Key benefits of this answer embrace:
- Centralized guardrails with configurable safety ranges
- Multi-provider LLM integration capabilities
- Complete logging and monitoring options
- Manufacturing-grade scalability by means of containerization
- Constructed-in compliance and audit capabilities
Organizations, significantly these in extremely regulated industries, can use this structure to undertake and scale their generative AI implementations whereas sustaining management over knowledge safety and AI security laws. The answer’s versatile design and sturdy infrastructure make it a priceless instrument for enterprises that wish to safely harness the ability of generative AI whereas managing related risks.
In regards to the authors
Hasan Shojaei Ph.D., is a Sr. Information Scientist with AWS Skilled Providers, the place he helps prospects throughout totally different industries akin to sports activities, monetary companies, and manufacturing clear up their enterprise challenges utilizing superior AI/ML applied sciences. Exterior of labor, Hasan is captivated with books, images, and snowboarding.

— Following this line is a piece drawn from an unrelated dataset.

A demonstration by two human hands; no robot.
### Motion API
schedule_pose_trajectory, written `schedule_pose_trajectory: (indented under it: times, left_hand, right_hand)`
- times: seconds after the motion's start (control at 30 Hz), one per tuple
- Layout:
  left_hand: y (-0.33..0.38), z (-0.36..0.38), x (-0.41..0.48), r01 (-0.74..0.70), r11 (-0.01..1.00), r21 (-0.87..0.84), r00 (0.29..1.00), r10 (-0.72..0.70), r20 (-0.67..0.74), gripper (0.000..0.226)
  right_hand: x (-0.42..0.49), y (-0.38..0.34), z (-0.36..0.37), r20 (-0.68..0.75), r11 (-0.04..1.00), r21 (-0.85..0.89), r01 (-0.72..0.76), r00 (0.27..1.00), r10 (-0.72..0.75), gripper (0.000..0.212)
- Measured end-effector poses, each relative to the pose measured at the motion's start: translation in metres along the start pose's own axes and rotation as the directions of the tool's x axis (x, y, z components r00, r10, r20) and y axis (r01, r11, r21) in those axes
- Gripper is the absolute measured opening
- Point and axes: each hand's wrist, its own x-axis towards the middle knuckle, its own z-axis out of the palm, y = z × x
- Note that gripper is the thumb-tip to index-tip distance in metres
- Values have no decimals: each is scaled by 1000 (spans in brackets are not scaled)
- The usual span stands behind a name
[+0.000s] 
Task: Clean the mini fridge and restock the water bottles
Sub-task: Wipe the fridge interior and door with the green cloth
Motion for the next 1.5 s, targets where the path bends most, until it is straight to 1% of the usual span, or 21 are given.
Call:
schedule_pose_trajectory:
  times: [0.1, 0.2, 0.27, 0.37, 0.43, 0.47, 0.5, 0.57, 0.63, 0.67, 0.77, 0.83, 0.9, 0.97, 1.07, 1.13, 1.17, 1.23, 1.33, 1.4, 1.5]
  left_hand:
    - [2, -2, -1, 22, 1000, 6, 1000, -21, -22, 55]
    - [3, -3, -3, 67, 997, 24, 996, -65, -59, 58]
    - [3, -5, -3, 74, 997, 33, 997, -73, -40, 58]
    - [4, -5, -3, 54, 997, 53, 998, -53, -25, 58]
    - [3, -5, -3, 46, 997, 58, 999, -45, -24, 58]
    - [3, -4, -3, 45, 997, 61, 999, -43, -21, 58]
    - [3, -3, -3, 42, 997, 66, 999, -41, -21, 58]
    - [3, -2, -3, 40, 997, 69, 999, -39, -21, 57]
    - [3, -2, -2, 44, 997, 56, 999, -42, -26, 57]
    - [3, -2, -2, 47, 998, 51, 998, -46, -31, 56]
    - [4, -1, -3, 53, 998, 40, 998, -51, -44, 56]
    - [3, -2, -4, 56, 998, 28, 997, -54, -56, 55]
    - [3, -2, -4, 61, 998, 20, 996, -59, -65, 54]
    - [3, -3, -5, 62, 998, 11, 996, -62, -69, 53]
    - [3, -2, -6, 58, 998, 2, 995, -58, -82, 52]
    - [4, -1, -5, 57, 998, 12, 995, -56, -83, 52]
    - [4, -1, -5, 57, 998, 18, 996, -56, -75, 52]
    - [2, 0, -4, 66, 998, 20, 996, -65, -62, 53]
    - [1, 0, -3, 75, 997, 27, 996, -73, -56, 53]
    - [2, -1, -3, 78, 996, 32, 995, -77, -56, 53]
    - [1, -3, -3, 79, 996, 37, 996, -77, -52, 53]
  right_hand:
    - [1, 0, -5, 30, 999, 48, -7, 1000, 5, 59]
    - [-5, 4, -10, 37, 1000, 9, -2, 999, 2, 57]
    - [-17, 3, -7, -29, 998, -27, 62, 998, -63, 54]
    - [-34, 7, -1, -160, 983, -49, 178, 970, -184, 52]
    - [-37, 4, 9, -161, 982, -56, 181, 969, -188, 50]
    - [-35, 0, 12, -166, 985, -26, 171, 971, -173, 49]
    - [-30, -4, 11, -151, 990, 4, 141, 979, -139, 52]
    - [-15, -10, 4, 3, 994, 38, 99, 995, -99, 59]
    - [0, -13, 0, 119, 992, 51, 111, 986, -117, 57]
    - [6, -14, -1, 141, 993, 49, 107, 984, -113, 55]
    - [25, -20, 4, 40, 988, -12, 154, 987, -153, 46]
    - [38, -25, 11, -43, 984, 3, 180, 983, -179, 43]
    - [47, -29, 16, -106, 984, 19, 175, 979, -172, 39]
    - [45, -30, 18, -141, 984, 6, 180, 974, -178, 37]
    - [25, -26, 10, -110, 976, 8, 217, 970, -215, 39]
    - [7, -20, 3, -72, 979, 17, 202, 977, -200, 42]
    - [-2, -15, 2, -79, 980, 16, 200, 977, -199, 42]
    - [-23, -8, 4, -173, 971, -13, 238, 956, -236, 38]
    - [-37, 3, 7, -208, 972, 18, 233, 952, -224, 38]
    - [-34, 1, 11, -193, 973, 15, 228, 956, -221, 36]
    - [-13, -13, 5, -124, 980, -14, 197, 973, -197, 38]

Sunita Koppar is a Senior Specialist Options Architect in Generative AI and Machine Studying at AWS, the place she companions with prospects throughout numerous industries to design options, construct proof-of-concepts, and drive measurable enterprise outcomes. Past her skilled position, she is deeply captivated with studying and educating Sanskrit, actively partaking with scholar communities to assist them upskill and develop.
Anuja Narwadkar is a World Senior Engagement Supervisor in AWS Skilled Providers, specializing in enterprise-scale Machine Studying and GenAI transformations. She leads ProServe groups in strategizing, structure, and constructing transformative AI/ML options on AWS for big enterprises throughout industries, together with monetary companies. Past her skilled position, she likes to drive AI up-skill initiatives particularly for girls, learn and prepare dinner.
Krishnan Gopalakrishnan is a Supply Guide at AWS Skilled Providers with 12+ years in Enterprise Information Structure and AI/ML Engineering. He architects cutting-edge knowledge options for Fortune 500 firms, constructing mission-critical pipelines and Generative AI implementations throughout retail, healthcare, fintech, and manufacturing. Krishnan focuses on scalable, cloud-native architectures that rework enterprise knowledge into actionable AI-powered insights, enabling measurable enterprise outcomes by means of data-driven choice making.
Bommi Shin is a Supply Guide with AWS Skilled Providers, the place she helps enterprise prospects implement safe, scalable synthetic intelligence options utilizing cloud applied sciences. She focuses on designing and constructing AI/ML and Generative AI platforms that tackle complicated enterprise challenges throughout a spread of industries. Exterior of labor, she enjoys touring, exploring nature, and scrumptious meals.